**SUPPLIED MATERIAL**.
##########

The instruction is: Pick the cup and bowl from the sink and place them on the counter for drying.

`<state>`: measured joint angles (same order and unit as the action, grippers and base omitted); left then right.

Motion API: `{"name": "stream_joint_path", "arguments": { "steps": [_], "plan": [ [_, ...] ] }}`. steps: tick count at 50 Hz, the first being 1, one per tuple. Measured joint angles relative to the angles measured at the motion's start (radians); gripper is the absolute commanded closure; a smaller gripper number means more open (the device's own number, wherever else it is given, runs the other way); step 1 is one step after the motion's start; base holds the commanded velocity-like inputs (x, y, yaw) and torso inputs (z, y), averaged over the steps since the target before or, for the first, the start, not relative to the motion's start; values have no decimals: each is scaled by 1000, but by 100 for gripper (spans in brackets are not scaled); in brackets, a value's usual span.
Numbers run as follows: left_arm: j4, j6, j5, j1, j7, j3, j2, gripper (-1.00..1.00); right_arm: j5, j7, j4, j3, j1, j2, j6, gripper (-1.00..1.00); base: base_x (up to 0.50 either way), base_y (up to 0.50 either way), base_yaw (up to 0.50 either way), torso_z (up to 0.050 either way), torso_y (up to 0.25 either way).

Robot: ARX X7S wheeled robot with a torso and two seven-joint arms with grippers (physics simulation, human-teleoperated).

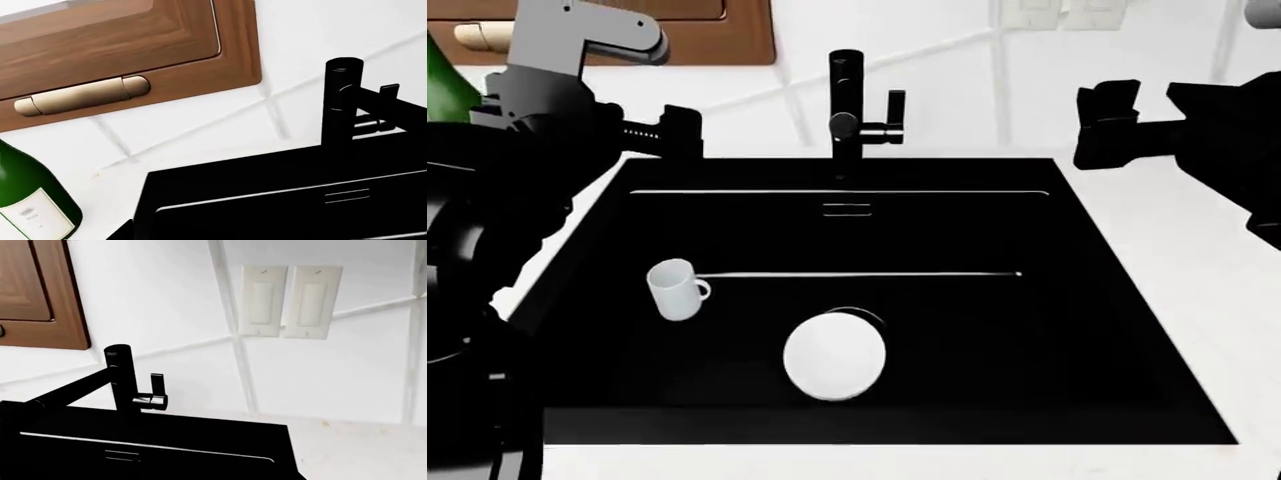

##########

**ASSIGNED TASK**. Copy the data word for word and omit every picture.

**OUTPUT OF THE EXERCISE**.
The instruction is: Pick the cup and bowl from the sink and place them on the counter for drying.

`<state>`: measured joint angles (same order and unit as the action, grippers and base omitted); left then right.

Motion API: `{"name": "stream_joint_path", "arguments": { "steps": [_], "plan": [ [_, ...] ] }}`. steps: tick count at 50 Hz, the first being 1, one per tuple. Measured joint angles relative to the angles measured at the motion's start (radians); gripper is the absolute commanded closure; a smaller gripper number means more open (the device's own number, wherever else it is given, runs the other way); step 1 is one step after the motion's start; base holds the commanded velocity-like inputs (x, y, yaw) and torso inputs (z, y), averaged over the steps since the target before or, for the first, the start, not relative to the motion's start; values have no decimals: each is scaled by 1000, but by 100 for gripper (spans in brackets are not scaled); in brackets, a value's usual span.
Numbers run as follows: left_arm: j4, j6, j5, j1, j7, j3, j2, gripper (-1.00..1.00); right_arm: j5, j7, j4, j3, j1, j2, j6, gripper (-1.00..1.00); base: base_x (up to 0.50 either way), base_y (up to 0.50 either way), base_yaw (up to 0.50 either way), torso_z (up to 0.050 either way), torso_y (up to 0.25 either way).

Robot: ARX X7S wheeled robot with a torso and two seven-joint arms with grippers (physics simulation, human-teleoperated).

The exercise is done, and nothing more is needed.